What to work on
Your copy should match the records below exactly, except for the pictures.

================

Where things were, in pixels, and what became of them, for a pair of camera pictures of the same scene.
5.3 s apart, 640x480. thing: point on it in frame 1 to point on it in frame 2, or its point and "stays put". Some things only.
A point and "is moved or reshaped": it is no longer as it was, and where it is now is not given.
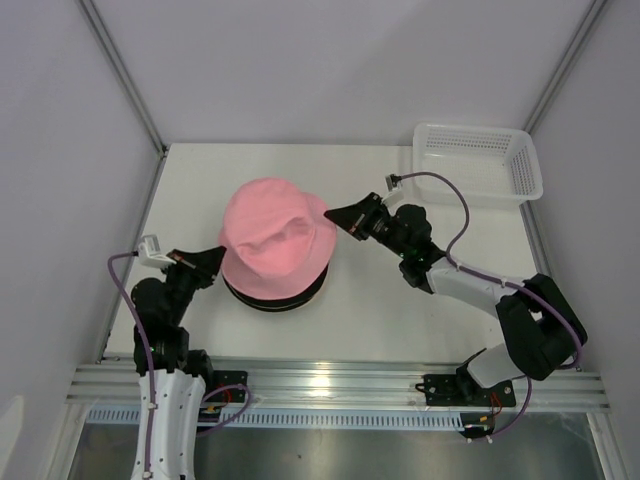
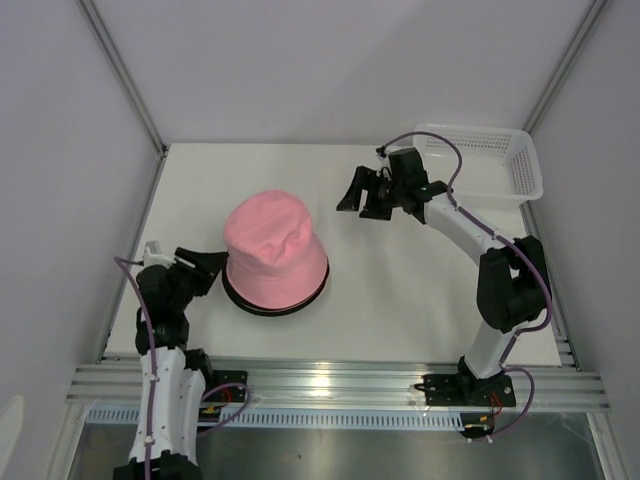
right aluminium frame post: (595, 11) stays put
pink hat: (279, 239) is moved or reshaped
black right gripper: (356, 217) to (361, 181)
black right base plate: (458, 390) stays put
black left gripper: (207, 264) stays put
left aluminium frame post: (127, 76) stays put

================

Answer section
Where things were, in pixels, and what became of them, for a pair of camera pictures of the same scene.
5.3 s apart, 640x480. thing: point on it in frame 1 to point on it in frame 2, or its point and "stays put". Some things only.
A point and "is moved or reshaped": it is no longer as it was, and where it is now is not given.
right aluminium frame post: (595, 11) stays put
pink hat: (279, 239) is moved or reshaped
black right gripper: (356, 217) to (361, 181)
black right base plate: (458, 390) stays put
black left gripper: (207, 264) stays put
left aluminium frame post: (127, 76) stays put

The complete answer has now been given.